Information supplied
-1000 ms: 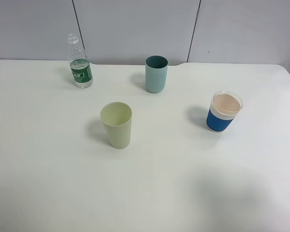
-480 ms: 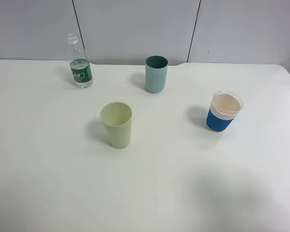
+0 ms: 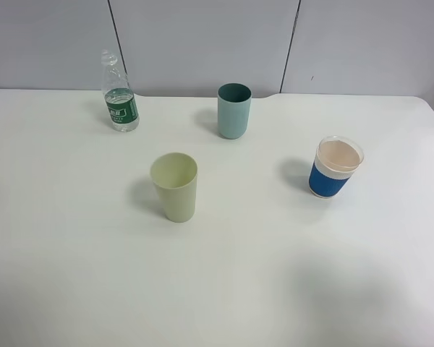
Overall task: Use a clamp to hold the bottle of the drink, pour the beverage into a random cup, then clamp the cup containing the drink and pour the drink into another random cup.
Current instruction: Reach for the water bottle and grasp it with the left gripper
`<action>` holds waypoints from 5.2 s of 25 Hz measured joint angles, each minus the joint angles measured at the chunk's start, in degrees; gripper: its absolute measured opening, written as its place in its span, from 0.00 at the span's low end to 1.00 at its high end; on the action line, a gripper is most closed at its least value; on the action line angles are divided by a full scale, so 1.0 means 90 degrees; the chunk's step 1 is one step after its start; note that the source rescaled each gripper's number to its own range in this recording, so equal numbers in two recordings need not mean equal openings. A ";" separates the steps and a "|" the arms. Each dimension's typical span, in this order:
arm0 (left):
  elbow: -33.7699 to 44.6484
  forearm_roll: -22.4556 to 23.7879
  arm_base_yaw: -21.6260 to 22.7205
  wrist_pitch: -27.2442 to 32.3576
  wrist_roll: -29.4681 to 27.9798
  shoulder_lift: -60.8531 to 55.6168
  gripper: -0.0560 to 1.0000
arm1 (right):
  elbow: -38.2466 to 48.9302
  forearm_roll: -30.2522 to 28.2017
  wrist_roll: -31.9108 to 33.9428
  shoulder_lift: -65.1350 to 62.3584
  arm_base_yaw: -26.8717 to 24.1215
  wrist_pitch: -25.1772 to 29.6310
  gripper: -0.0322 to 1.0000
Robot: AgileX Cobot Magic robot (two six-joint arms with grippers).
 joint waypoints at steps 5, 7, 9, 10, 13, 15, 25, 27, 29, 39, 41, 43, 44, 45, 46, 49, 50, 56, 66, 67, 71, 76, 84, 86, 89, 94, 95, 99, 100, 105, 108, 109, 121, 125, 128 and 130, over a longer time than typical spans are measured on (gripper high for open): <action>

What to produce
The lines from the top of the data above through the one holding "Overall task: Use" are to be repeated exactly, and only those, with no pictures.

Written solution
-1000 ms: 
-480 ms: 
+0 ms: 
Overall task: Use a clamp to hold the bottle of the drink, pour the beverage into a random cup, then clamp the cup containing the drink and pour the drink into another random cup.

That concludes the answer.